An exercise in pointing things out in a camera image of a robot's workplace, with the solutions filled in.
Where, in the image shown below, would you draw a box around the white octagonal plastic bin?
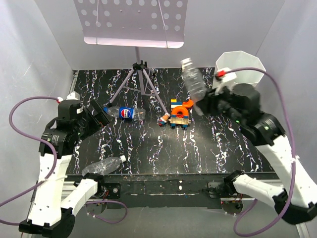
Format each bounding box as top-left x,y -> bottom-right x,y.
214,51 -> 266,89

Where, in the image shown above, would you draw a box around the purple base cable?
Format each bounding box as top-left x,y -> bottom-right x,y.
85,198 -> 127,225

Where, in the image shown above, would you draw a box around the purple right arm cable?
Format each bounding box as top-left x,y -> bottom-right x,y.
214,67 -> 297,237

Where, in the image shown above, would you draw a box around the beige toy brick vehicle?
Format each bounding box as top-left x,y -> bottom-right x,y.
168,117 -> 191,128

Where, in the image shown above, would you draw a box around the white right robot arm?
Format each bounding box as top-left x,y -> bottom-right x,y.
195,69 -> 317,225

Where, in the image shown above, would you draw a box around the orange curved toy piece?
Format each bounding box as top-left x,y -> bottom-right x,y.
171,100 -> 194,118

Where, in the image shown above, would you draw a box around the small white wall bracket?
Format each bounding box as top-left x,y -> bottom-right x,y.
182,64 -> 191,73

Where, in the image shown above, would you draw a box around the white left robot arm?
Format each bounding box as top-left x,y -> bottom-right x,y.
19,92 -> 109,238

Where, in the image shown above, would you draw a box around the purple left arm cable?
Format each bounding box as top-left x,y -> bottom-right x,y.
0,96 -> 65,226

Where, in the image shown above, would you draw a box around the Pepsi label plastic bottle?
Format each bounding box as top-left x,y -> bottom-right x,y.
104,106 -> 146,120

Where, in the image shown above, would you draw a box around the white perforated music stand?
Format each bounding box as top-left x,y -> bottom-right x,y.
74,0 -> 188,114

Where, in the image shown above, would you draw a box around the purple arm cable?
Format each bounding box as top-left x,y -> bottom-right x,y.
214,67 -> 297,237
0,96 -> 65,226

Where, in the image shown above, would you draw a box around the small colourful toy figure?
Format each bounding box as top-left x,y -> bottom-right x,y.
158,113 -> 170,126

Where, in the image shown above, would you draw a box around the crushed clear bottle white cap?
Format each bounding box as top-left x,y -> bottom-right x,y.
82,155 -> 126,176

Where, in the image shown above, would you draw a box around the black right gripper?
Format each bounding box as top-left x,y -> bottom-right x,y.
195,83 -> 244,126

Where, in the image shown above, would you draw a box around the large clear plastic bottle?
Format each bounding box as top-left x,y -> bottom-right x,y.
181,58 -> 207,103

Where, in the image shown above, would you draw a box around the yellow white blue toy bricks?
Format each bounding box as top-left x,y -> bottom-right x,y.
170,99 -> 183,110

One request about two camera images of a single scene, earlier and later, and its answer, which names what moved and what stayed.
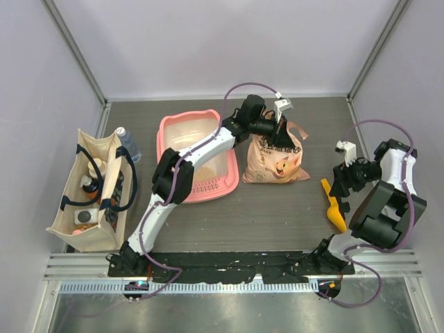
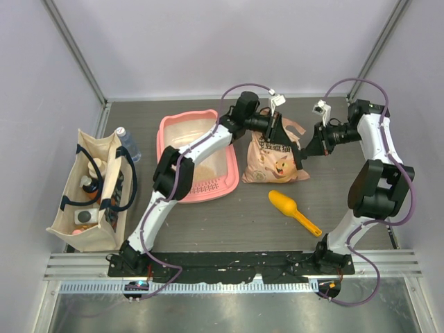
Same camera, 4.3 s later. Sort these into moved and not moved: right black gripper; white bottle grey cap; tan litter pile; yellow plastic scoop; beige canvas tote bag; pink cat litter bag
Moved: right black gripper; yellow plastic scoop
Not moved: white bottle grey cap; beige canvas tote bag; tan litter pile; pink cat litter bag
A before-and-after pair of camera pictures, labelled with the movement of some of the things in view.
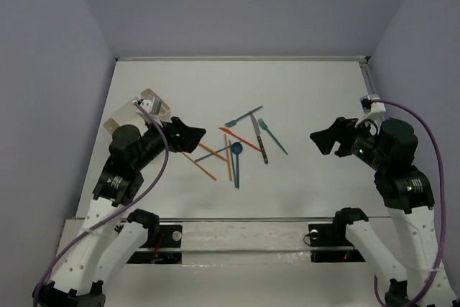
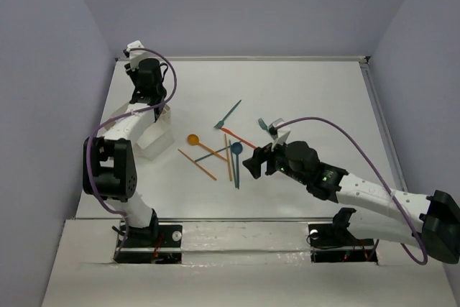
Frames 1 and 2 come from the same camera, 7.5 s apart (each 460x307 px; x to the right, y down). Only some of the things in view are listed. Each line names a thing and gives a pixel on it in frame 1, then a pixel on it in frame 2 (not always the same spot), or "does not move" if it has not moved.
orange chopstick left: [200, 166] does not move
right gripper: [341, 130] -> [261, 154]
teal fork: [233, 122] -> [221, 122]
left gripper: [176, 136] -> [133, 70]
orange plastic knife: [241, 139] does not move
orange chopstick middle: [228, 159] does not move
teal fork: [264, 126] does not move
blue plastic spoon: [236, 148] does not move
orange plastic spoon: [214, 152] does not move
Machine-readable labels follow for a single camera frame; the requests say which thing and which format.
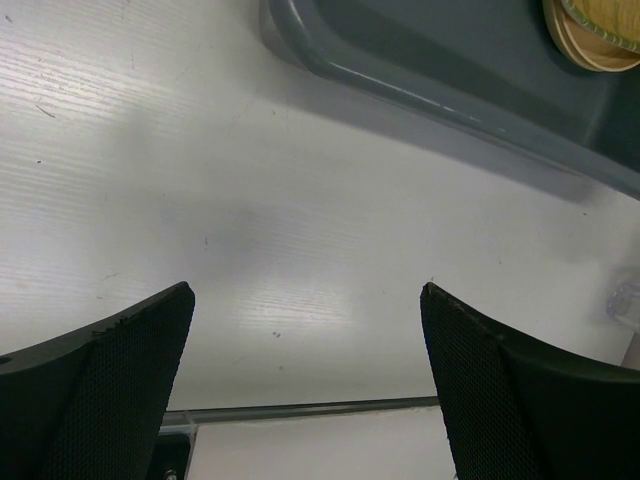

----

- WHAT THIS TASK INVOLVES -
Write out an exact copy of the lines beginning at the line that contains "blue toy bricks?" and ending at the last line of the listing. Exclude pictures.

- ANSWER SPACE -
Where, in the image shown above, would you draw a box around the yellow white blue toy bricks?
Format each bounding box as top-left x,y -> bottom-right x,y.
170,99 -> 183,110

One request about two camera images of a single scene, earlier and later, and its answer, which names what moved and what stayed.
Same camera, 4.3 s later. Sort these into moved and not moved: right black gripper; white bottle grey cap; tan litter pile; yellow plastic scoop; beige canvas tote bag; pink cat litter bag
Moved: right black gripper; yellow plastic scoop
Not moved: white bottle grey cap; beige canvas tote bag; tan litter pile; pink cat litter bag
A before-and-after pair of camera pictures, labelled with the movement of some of the things in view.
Frames 1 and 2 come from the same camera, 7.5 s apart (each 460x307 px; x to the right, y down). Only some of the things in view are listed. Each line names a thing and gives a pixel on it in frame 1, then a pixel on it in frame 2 (not always the same spot), or "does not move" if it has not moved.
orange chopstick left: [200, 166] does not move
right gripper: [341, 130] -> [261, 154]
teal fork: [233, 122] -> [221, 122]
left gripper: [176, 136] -> [133, 70]
orange plastic knife: [241, 139] does not move
orange chopstick middle: [228, 159] does not move
teal fork: [264, 126] does not move
blue plastic spoon: [236, 148] does not move
orange plastic spoon: [214, 152] does not move
Machine-readable labels follow for a single camera frame; the requests say which thing and which format.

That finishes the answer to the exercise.